La province canadienne de la Colombie-Britannique et le Territoire du Yukon sont situés sur le bord de l’océan Pacifique. Au 18e siècle, ces régions de l’ouest ne faisaient pas partie du Canada, qui est devenu un pays à la suite de la confédération en 1867. Le Pacifique Nord-Ouest était encore dirigé par les peuples des Premières nations quand les expéditions d’exploration sont arrivées. Plus à l’est, le Haut et le Bas-Canada ont été fondés au 18e siècle et comprenaient les régions anglophones et francophones de ce qui est maintenant l’Ontario et le Québec. Le Haut-Canada a été fondé pour donner aux colons britanniques et aux loyalistes britanniques, provenant des États-Unis nouvellement formés, une société sous la loi britannique. Les francophones catholiques du Bas-Canada avaient accès au droit civil français.
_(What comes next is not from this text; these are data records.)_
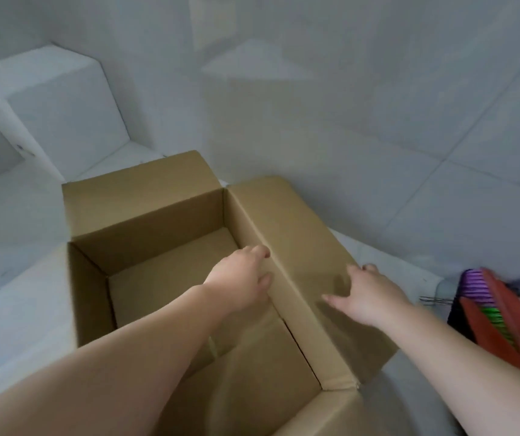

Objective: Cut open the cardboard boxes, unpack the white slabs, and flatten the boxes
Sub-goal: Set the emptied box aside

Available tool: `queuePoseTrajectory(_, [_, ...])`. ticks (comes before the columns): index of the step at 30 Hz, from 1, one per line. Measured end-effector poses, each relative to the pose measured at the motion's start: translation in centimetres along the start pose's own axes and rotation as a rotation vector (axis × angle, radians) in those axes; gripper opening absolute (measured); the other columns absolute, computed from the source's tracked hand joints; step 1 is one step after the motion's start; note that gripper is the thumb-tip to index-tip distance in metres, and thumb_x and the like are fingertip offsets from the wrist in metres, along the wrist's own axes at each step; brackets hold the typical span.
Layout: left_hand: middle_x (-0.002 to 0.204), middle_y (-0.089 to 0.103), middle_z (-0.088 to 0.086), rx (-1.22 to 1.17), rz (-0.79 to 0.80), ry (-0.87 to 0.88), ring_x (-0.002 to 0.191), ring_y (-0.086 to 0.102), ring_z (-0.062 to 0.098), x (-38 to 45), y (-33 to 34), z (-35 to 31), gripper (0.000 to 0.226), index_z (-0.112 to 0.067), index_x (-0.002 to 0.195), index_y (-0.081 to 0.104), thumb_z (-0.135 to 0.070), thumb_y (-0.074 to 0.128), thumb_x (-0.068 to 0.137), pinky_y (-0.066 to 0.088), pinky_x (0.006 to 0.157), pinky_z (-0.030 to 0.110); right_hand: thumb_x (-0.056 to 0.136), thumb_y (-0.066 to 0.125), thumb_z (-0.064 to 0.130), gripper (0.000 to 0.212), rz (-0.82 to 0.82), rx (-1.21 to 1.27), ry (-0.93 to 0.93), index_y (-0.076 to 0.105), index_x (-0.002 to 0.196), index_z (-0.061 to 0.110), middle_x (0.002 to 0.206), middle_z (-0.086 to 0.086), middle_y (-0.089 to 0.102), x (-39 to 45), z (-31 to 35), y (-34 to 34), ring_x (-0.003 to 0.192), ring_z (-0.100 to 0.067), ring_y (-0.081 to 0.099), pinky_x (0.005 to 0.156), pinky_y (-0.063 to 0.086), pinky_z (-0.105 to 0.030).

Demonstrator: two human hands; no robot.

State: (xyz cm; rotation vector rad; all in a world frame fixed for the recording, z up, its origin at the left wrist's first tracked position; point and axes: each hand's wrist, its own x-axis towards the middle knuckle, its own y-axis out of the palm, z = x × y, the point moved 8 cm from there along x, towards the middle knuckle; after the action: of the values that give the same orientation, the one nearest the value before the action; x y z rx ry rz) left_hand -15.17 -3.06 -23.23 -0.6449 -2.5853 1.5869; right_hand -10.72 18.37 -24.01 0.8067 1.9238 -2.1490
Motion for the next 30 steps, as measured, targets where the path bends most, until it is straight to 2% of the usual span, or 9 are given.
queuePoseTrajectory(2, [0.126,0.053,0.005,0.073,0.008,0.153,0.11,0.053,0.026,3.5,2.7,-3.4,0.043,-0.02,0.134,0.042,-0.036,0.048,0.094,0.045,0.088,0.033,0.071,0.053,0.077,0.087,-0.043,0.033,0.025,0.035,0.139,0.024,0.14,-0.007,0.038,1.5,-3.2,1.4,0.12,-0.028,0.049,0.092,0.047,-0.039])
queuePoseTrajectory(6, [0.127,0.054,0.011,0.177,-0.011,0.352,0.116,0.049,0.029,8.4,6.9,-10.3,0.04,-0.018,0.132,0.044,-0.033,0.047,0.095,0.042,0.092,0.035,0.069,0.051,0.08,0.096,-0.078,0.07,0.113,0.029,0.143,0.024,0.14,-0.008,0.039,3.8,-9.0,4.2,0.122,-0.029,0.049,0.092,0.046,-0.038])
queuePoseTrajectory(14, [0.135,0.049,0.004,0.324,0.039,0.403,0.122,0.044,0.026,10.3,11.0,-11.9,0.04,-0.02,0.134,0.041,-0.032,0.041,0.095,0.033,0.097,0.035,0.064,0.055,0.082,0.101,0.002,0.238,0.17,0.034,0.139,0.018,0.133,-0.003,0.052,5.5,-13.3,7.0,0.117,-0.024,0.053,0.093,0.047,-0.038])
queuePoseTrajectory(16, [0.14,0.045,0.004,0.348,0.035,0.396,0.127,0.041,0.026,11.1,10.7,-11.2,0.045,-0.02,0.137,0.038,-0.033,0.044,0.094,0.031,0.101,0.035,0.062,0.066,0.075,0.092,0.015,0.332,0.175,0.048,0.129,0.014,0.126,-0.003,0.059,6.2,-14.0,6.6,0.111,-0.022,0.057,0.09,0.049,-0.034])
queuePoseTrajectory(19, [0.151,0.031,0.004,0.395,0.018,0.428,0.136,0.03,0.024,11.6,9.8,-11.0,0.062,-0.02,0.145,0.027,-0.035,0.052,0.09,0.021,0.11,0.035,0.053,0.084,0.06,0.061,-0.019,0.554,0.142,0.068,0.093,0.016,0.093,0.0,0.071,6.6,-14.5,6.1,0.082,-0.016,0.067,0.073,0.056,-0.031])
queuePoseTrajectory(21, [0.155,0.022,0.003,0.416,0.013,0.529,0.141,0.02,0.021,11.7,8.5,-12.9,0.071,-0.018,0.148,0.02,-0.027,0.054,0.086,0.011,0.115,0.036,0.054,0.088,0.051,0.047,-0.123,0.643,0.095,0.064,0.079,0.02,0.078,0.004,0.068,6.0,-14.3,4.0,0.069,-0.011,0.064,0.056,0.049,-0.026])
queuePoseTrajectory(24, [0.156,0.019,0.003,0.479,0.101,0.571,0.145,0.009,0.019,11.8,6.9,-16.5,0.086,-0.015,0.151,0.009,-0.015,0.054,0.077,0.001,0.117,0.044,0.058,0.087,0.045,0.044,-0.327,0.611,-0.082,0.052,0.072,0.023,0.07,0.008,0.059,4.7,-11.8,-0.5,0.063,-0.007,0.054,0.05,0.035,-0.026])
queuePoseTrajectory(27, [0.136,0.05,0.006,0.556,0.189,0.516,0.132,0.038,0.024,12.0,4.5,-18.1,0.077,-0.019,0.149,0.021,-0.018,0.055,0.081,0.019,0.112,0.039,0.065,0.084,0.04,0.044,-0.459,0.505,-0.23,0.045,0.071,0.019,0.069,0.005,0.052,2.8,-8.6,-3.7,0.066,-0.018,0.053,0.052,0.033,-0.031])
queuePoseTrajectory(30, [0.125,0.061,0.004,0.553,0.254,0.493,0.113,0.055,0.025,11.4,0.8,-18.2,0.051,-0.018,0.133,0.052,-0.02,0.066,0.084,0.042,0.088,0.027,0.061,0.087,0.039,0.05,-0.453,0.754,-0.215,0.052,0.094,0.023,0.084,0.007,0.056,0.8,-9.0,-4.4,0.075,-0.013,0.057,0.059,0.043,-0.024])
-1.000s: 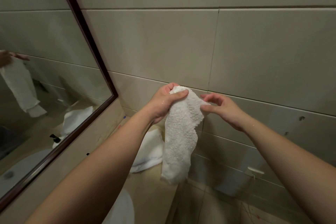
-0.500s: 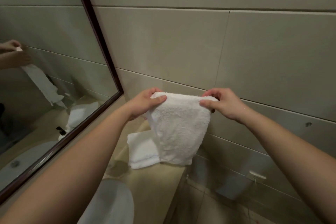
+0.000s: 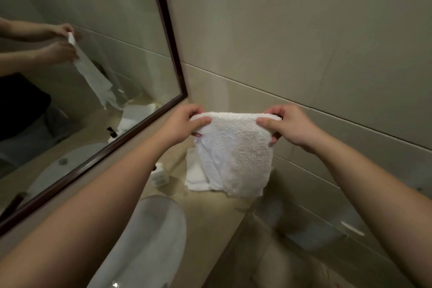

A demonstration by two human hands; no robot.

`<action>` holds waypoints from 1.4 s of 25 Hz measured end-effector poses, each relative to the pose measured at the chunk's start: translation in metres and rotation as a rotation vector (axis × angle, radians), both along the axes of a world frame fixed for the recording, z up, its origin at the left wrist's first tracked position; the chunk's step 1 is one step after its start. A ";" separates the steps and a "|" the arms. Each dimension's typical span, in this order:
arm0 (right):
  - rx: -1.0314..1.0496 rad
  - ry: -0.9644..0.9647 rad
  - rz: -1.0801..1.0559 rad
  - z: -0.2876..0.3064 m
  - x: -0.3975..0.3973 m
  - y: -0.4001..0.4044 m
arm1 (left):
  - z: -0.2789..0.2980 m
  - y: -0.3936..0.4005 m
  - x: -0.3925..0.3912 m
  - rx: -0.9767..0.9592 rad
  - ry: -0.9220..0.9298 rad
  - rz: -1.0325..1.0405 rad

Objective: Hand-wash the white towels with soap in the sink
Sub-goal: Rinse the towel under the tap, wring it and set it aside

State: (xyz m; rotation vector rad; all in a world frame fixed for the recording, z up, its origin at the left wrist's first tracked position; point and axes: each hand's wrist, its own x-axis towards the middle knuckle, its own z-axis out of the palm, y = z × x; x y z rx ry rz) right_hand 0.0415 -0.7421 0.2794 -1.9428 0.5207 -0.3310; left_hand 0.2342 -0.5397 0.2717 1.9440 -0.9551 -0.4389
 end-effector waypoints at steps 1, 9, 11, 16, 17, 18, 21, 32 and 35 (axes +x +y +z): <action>0.044 -0.020 0.005 -0.004 0.004 0.001 | -0.003 0.006 -0.001 -0.032 0.043 0.032; 0.235 -0.009 -0.062 -0.055 0.053 0.030 | -0.044 0.046 0.012 -0.037 0.194 0.309; 0.223 -0.036 -0.118 -0.067 0.059 0.040 | -0.048 0.054 0.012 -0.055 0.153 0.350; 0.057 -0.094 -0.250 -0.096 0.038 0.094 | -0.070 0.094 -0.005 -0.090 0.170 0.298; 0.041 -0.084 -0.259 -0.106 0.029 0.110 | -0.082 0.105 -0.010 -0.081 0.199 0.288; 0.040 -0.065 -0.259 -0.116 0.021 0.126 | -0.097 0.117 -0.014 -0.059 0.223 0.288; 0.055 0.034 -0.229 -0.156 -0.006 0.172 | -0.148 0.159 -0.030 0.013 0.306 0.278; 0.170 0.437 -0.236 -0.273 -0.073 0.255 | -0.276 0.260 -0.101 0.251 0.523 0.164; 0.152 0.458 -0.238 -0.288 -0.064 0.251 | -0.290 0.251 -0.097 0.275 0.575 0.248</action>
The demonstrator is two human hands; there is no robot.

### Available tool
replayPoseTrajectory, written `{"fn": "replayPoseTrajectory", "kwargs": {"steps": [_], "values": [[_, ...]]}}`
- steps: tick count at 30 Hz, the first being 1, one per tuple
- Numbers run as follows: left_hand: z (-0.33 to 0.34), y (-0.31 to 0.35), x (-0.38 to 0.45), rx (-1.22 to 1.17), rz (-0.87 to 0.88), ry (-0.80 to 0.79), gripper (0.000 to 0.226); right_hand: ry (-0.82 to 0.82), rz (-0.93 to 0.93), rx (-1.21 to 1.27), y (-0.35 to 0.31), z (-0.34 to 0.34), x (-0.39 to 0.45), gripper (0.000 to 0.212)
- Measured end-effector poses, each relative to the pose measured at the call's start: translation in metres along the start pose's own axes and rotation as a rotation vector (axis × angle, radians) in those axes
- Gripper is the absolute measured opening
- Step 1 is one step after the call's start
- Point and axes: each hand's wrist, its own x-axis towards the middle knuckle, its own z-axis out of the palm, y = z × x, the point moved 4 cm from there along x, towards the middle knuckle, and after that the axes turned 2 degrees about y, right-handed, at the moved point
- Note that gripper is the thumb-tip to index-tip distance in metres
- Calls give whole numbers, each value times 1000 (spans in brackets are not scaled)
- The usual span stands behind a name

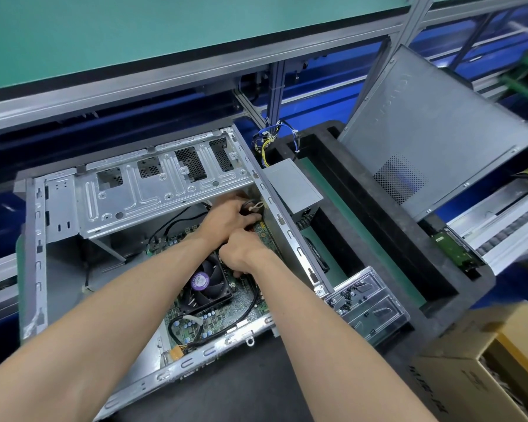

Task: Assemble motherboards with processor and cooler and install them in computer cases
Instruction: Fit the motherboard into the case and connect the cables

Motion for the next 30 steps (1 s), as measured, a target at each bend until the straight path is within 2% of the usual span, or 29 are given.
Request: {"fn": "replayPoseTrajectory", "kwargs": {"steps": [8,12,17,26,30], "values": [[-3,5,-2,-21,-28,-8,30,9,-2,10,0,-1,0,37],[-10,14,-4,-51,23,38,26,9,5,-1,2,0,1,39],[-11,18,-3,-9,-2,-42,27,12,5,-8,1,0,1,40],[-12,21,-4,17,18,-44,39,-3,3,-16,1,0,0,37],[-11,16,0,27,2,-20,33,3,-3,-21,0,1,-1,37]]}}
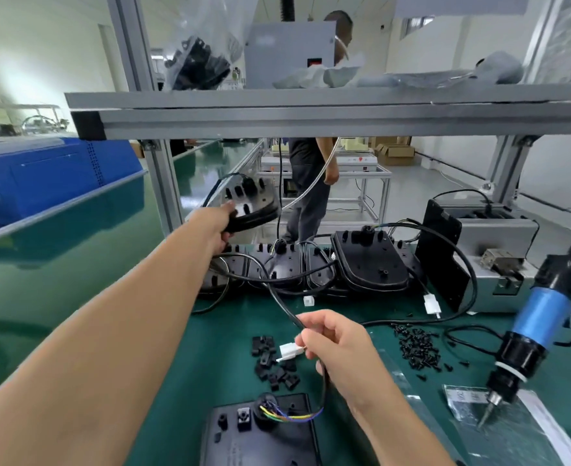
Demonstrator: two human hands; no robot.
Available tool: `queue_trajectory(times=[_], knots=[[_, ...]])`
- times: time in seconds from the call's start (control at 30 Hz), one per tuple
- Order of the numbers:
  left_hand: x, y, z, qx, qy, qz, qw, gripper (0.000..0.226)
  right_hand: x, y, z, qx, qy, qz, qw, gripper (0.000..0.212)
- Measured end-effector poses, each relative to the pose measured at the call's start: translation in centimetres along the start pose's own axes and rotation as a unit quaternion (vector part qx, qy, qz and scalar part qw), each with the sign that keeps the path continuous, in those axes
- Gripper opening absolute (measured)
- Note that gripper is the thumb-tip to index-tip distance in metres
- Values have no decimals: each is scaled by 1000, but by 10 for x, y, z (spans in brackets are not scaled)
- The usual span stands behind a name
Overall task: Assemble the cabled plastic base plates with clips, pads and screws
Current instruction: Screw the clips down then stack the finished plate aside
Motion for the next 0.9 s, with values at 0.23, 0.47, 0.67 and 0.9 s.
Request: queue_trajectory(times=[0.23,0.47,0.67,0.9], knots=[[9,-14,-13,129,25,9,991,38,0,-11,4,-14,-51,-10,999,19],[11,-31,42,245,51,76,965,45,-4,-11,6,-38,-90,0,995,17],[-18,-12,27,333,112,199,915,46,-4,-6,2,-97,-71,-14,993,16],[-35,-40,-61,350,168,217,896,20,-2,-10,0,-117,-54,-11,992,19]])
Point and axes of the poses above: each hand's wrist, its own x-axis towards the middle knuckle, its own z-axis out of the palm, y = z × x, the point moved 5 cm from there along x, towards the middle knuckle, and after that the axes turned 13 degrees about -z, right-handed, at the moved point
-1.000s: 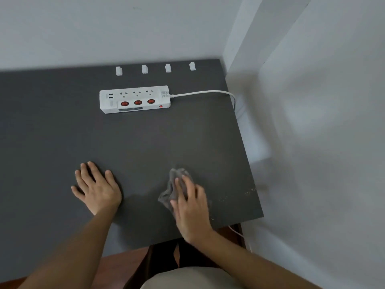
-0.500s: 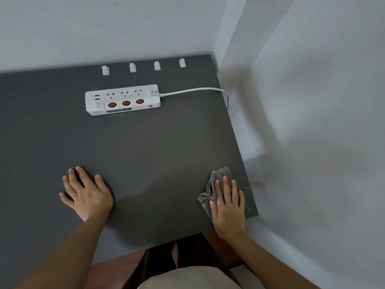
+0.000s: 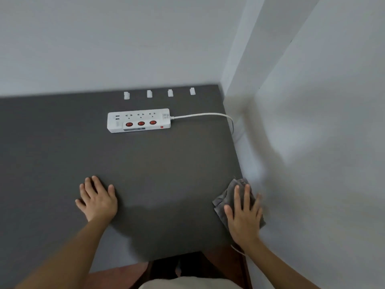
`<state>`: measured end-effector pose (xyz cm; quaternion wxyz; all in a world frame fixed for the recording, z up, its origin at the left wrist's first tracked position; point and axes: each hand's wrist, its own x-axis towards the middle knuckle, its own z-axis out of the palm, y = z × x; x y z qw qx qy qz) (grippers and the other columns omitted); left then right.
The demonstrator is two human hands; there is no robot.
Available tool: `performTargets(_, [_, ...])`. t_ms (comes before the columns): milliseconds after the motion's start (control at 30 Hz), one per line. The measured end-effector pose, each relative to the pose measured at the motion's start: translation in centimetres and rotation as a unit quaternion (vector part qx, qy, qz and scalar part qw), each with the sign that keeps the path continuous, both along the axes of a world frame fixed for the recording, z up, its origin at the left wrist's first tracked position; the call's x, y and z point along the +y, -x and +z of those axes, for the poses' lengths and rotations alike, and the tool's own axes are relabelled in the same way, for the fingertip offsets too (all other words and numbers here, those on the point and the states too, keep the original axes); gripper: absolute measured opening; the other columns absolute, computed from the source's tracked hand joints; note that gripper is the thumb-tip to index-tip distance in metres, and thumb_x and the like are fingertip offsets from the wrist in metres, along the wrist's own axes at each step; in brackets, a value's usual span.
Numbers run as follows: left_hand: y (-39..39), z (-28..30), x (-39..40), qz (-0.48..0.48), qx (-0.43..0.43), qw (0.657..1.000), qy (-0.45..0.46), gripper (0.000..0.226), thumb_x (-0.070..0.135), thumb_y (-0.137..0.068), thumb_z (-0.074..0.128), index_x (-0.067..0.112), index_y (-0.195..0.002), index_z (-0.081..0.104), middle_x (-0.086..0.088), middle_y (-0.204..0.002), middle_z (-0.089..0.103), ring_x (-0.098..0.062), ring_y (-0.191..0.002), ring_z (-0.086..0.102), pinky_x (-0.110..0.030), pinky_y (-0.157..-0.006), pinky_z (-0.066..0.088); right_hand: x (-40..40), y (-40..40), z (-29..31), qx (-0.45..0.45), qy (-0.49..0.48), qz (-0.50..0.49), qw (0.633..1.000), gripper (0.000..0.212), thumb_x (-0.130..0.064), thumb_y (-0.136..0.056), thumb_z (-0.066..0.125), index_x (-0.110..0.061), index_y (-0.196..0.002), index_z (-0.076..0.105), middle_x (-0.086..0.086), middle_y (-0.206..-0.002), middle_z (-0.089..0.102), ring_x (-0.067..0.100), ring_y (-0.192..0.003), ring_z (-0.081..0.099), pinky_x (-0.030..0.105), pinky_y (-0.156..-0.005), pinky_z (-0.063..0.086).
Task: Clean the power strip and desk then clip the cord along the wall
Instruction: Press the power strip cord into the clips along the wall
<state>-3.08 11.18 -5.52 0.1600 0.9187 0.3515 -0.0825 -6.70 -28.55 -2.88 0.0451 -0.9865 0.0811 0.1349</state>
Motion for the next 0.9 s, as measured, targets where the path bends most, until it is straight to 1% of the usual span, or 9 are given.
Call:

Les Français avaient établi des colonies au début des années 1600 qui combinaient les intérêts des Premières nations et des Français dans un gouvernement local unique. La traite des fourrures a fait croître l’économie et a amené les Français à l’ouest du Saint-Laurent. La Compagnie de la Baie d’Hudson, propriété des Britanniques, avait également des intérêts dans la traite des fourrures dans l’est de ce qui est maintenant le Canada. Le roi Charles III lui a donné des titres et un monopole de commerce dans le bassin versant de la baie d’Hudson, ce qui donnait des terres couvrant environ le tiers du Canada moderne.
Le conflit entre les Français et les Britanniques est devenu un conflit armé durant la guerre des Sept Ans, qui a duré de 1756 à 1763, entre les grandes forces en Europe et entre les Français et leurs alliés autochtones contre les Britanniques en Amérique du Nord. En 1763, le Traité de Paris a alloué la majeure partie de la « Nouvelle-France » aux Britanniques et aux intérêts espagnols plus près du Mexique. Cela a laissé le Pacifique Nord-Ouest ouvert aux revendications et à la colonisation par les Européens et les forces coloniales.